RIGHT Job, RIGHT Person, RIGHT Fit

Young Hobart locals off welfare and into work

From left, Tasmanian Meat Wholesalers operations manager David Dillon, Shanon Wordsworth, Tasmanian Liberal Senator Eric Abetz and Workskills Tasmania’s Leon Thompson.

SIXTEEN long-term unemployed people in Hobart have broken the welfare trap by gaining employment through the Federal Government’s Youth Bonus Wage subsidy.

The subsidy is part of the Youth Jobs PaTH program.

Tasmanian Liberal Senator Eric Abetz, alongside Workskills Tasmania, visited Hobart business Tasmanian Meat Wholesalers recently to meet Shanon Wordsworth, one of many young Tasmanians who have gained meaningful employment through the program.

Mr Wordsworth was hired by Tasmanian Meat Wholesalers following a four-week internship.

“Stories like that of Shanon highlight the success of the PaTH program in assisting young people to gain a foot in the door in the job market,” Senator Abetz said.

“In just more than nine months, thousands of young people across Australia who were previously reliant on taxpayer-funded welfare are now in gainful employment.

“This includes more than 300 in Tasmania and the positive results clearly show that young Tasmanians are being given a go with the right support.

“Breaking the cycle of welfare dependency by securing gainful employment has a profound effect on the individual, their family, the local economy and the community.”
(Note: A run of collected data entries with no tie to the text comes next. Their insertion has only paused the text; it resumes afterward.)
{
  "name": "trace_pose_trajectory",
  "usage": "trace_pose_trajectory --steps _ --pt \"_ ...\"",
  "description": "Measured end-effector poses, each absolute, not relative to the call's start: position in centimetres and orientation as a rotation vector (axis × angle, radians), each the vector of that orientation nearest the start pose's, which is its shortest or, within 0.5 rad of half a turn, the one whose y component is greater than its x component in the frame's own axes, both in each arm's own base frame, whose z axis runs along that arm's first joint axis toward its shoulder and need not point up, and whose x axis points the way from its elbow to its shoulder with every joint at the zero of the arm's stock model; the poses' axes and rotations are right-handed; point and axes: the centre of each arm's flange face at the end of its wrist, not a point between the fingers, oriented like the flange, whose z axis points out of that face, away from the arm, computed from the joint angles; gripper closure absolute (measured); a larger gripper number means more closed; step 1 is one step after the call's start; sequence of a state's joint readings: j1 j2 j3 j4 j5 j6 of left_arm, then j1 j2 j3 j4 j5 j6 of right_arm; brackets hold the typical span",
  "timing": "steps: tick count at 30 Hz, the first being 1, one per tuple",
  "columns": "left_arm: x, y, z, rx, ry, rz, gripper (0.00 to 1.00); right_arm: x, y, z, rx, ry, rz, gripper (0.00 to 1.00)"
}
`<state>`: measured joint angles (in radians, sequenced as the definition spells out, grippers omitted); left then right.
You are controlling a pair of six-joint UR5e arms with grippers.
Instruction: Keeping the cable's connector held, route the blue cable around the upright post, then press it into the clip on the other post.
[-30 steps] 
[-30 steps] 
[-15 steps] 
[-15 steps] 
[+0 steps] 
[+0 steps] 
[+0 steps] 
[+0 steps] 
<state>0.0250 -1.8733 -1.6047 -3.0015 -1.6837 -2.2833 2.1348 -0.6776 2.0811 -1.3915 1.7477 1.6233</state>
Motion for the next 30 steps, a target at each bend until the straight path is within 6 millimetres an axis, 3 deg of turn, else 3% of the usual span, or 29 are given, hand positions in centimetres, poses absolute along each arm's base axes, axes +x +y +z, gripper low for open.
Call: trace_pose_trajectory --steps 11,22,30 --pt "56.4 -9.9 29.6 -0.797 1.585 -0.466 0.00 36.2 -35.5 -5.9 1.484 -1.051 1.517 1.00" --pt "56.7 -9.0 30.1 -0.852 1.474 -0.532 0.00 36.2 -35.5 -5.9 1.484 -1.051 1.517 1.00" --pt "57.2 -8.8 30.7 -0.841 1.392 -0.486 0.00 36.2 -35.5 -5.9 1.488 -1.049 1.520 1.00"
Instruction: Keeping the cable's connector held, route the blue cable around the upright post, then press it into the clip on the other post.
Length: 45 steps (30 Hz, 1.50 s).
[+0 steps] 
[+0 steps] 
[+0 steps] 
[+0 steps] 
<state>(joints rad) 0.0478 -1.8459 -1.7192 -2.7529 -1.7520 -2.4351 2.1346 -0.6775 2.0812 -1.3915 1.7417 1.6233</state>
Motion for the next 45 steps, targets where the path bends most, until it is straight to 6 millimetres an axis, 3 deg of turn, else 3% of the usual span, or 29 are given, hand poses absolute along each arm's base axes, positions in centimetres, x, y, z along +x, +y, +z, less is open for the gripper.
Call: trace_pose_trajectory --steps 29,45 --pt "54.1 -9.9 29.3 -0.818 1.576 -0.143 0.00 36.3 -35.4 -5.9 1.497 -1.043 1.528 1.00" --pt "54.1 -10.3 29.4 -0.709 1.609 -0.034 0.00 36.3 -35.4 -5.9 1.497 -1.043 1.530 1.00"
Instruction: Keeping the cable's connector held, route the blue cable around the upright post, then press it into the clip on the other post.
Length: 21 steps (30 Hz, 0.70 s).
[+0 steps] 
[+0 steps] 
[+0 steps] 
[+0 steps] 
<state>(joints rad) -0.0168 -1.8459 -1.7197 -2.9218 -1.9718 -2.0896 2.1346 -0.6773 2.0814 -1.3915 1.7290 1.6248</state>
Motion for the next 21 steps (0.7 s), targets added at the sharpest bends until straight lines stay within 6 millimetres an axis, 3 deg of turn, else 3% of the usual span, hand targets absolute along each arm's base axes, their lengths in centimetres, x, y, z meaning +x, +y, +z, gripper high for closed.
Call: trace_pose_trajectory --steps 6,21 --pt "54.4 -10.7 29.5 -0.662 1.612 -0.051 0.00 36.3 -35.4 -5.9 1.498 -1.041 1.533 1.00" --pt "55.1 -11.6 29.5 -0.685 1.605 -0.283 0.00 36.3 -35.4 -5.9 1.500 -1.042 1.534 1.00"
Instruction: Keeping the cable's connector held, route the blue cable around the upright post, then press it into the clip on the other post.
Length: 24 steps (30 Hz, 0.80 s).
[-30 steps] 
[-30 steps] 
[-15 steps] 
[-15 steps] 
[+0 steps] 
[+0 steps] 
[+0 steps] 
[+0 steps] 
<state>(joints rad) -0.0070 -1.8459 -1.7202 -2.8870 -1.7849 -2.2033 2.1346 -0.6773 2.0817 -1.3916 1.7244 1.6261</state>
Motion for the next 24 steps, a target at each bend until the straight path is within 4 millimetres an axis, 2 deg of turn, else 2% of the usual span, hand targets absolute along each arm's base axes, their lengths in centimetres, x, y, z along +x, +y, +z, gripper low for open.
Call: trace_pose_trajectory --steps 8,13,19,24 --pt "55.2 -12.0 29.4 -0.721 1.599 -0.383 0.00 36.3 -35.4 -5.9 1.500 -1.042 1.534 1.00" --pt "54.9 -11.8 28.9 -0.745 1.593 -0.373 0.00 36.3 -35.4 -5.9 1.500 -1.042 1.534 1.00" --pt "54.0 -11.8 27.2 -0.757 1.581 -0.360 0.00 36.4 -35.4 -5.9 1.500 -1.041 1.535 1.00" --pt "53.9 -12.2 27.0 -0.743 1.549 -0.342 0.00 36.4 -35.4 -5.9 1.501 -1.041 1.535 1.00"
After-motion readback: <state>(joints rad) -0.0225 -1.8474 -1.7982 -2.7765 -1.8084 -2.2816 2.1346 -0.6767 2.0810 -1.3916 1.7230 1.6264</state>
Employers are eligible for a Youth Bonus Wage Subsidy under the ‘Hire’ element of the Youth Jobs PaTH program if they employ a young person who has been unemployed for six months or more.

Reforms to the subsidy were part of the Youth Jobs PaTH program announced in last year’s Budget and commenced on 1 January 2017.

In addition to the 10,000 young people hired through a Youth Bonus Wage Subsidy, more than 9,300 young people have begun Employability Skills Training courses and more than 2,100 internships have commenced.

“The Liberal Government’s Youth Jobs PaTH program is giving long-term unemployed young people the skills and experience to increase their chances of being considered for a job, as well as assisting employers to give young people a go,” Senator Abetz said.